## Exercise instructions
The answer should be one number: the count of lines in the listing below with "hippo" in them.

Data Start Marker

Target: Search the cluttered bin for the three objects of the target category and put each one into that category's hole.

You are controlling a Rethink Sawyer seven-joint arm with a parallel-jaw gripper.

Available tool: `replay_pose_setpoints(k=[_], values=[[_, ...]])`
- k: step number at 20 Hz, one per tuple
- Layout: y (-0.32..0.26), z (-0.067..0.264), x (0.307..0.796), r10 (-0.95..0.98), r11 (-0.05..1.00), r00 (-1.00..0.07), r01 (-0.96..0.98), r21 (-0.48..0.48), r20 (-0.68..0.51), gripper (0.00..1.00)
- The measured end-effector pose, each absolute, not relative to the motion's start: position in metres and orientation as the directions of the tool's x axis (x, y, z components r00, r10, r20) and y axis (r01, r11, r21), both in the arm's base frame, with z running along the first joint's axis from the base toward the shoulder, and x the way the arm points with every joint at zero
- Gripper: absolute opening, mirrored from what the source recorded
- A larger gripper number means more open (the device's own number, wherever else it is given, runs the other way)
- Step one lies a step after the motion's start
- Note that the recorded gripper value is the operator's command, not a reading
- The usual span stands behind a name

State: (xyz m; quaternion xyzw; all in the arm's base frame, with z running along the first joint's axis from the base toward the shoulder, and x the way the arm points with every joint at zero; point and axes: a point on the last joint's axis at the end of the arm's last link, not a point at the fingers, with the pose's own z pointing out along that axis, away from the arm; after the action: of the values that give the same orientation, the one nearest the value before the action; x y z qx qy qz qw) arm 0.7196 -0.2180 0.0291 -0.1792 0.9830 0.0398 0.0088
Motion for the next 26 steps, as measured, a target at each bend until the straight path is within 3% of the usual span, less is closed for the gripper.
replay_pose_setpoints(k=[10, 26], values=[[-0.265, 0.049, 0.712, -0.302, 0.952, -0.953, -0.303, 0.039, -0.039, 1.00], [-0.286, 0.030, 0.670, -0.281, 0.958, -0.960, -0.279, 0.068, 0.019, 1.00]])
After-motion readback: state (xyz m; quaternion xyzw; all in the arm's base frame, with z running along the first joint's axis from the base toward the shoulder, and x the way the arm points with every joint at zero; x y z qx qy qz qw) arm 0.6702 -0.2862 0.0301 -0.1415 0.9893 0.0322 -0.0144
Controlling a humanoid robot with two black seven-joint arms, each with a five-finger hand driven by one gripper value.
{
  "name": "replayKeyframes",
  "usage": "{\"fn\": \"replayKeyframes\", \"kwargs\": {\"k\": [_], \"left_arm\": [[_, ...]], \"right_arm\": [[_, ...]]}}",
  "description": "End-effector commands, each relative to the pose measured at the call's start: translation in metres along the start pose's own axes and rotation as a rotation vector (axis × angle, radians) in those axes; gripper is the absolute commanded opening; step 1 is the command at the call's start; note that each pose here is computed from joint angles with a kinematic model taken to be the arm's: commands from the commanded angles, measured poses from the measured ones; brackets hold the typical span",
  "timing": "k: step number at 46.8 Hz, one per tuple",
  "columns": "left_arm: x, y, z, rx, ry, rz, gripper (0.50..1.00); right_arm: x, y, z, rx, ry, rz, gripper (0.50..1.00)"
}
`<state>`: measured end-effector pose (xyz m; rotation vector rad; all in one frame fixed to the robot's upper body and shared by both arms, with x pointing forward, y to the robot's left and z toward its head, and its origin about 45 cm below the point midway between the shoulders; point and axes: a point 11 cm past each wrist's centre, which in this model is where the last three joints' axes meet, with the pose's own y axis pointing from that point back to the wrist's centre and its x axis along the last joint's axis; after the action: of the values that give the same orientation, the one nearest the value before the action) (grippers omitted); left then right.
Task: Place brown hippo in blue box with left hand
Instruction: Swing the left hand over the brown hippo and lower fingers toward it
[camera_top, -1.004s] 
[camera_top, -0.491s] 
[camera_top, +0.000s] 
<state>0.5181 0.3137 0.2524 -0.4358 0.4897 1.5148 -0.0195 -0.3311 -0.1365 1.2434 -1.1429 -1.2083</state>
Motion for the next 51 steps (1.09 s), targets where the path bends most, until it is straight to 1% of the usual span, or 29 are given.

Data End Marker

## Result
2